Dopo un importante restauro che ha coinvolto la parte esterna dell’Oratorio dei Morti nel 1965, un altro intervento di ristrutturazione ebbe luogo agli inizi degli anni ’80. Questo intervento è da attribuire al Gruppo Alpini Monte Penice, un’associazione di volontari che si riunisce regolarmente presso l’oratorio per celebrare la messa e rafforzare lo spirito di appartenenza tipico delle “penne nere”.

La posizione suggestiva

La chiesetta si trova in una posizione suggestiva, a circa un centinaio di metri dopo il ponte sul fiume Tidone. È situata lungo la strada che conduce alle frazioni Aliata e Grazzi. L’edificio si presenta ad un’unica navata, coperta da una volta a botte. La semplicità dell’architettura, combinata con l’atmosfera intima e raccolta, crea un ambiente ideale per la preghiera.

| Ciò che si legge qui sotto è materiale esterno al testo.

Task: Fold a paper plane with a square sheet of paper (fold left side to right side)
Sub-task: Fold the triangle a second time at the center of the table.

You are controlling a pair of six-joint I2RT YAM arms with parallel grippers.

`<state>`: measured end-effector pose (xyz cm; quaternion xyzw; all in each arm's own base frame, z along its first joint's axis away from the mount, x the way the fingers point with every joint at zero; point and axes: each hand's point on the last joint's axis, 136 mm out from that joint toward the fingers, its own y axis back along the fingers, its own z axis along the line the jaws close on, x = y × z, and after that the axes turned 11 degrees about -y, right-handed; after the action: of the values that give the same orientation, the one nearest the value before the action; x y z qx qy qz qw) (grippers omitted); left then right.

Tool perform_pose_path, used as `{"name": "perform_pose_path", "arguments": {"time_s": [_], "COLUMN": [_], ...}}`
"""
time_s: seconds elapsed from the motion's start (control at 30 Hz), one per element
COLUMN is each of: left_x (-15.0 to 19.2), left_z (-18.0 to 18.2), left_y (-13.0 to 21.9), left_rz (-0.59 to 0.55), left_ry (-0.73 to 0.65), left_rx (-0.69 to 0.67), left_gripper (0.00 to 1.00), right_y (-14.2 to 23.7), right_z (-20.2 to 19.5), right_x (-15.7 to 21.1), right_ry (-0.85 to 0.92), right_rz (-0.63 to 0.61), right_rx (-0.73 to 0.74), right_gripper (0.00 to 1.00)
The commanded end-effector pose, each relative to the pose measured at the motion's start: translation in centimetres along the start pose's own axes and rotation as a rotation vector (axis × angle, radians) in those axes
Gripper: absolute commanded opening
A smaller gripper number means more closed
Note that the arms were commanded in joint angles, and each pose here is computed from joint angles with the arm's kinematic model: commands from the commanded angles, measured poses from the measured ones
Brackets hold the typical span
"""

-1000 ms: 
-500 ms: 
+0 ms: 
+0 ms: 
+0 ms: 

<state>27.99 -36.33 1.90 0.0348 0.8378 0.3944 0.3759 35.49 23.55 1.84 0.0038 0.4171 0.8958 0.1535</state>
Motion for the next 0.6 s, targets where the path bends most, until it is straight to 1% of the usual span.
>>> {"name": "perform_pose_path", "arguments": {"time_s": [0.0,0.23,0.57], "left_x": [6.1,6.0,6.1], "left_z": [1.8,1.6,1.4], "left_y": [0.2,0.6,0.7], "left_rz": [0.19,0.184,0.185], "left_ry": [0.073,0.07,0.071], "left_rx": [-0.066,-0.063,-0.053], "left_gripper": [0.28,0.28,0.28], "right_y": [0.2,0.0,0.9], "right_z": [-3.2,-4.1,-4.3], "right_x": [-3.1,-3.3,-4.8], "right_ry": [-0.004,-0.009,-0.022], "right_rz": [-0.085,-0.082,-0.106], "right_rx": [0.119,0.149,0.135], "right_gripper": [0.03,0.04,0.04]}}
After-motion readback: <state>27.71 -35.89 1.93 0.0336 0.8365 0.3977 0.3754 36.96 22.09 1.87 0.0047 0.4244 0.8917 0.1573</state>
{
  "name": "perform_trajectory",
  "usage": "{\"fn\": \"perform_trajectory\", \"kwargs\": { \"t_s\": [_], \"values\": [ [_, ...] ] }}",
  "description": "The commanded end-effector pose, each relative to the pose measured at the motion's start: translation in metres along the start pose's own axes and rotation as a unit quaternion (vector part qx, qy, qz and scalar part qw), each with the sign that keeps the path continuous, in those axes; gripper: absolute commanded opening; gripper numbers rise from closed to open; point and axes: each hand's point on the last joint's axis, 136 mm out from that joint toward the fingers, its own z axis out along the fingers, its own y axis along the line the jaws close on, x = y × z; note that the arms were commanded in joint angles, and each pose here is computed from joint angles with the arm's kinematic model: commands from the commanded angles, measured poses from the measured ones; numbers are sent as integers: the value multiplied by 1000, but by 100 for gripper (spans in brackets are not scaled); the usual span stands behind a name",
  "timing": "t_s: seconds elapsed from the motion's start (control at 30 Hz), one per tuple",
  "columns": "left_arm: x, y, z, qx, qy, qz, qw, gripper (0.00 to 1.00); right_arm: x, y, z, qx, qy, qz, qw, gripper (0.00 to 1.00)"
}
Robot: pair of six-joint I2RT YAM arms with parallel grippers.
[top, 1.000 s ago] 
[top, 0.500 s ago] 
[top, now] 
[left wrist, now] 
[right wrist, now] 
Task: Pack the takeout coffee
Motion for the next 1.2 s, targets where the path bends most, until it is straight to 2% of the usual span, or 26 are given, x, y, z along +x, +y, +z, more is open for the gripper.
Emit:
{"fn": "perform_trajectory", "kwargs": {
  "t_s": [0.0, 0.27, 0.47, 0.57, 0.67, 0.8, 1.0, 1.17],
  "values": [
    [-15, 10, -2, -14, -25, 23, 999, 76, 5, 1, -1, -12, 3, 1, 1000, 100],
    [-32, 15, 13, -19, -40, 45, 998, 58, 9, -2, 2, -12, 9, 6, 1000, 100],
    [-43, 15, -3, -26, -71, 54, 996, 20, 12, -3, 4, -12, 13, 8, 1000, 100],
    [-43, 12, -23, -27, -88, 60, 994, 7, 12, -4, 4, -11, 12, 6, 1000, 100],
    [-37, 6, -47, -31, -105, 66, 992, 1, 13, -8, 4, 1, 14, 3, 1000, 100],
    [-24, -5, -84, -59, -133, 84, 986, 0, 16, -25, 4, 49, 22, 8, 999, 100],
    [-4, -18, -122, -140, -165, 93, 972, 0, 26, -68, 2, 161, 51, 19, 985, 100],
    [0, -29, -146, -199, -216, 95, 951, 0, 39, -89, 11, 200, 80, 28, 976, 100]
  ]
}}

La chiesa diventata nota come la “Chiesa degli Alpini”

Negli anni, l’Oratorio dei morti di San Lorenzo ha acquisito anche un secondo nome, ed è comunemente conosciuto come la “Chiesa degli Alpini”. Questo soprannome deriva dall’affetto e dal legame profondo che il Gruppo Alpini Monte Penice ha sviluppato nei confronti dell’oratorio. Gli alpini vivono l’oratorio come un luogo di riferimento e un punto di ritrovo.

Il tradizionale raduno delle penne nere

Il Gruppo Alpini Monte Penice è un’organizzazione che promuove valori come l’amicizia e il patriottismo. Si sono fatti responsabili di preservare e restaurare l’Oratorio dei Morti di San Lorenzo, considerandolo un simbolo della storia e dell’identità locale.

Dopo la messa, che celebra il tradizionale raduno annuale, gli Alpini si riuniscono secondo la tradizione delle penne nere. Termine, quest’ultimo, che fa riferimento ai capelli caratteristici indossati dagli alpini, che sono decorati con piume di corvo nero. Durante il ritrovo, gli alpini condividono momenti di convivialità secondo uno spirito di solidarietà che è uno dei valori fondanti del gruppo.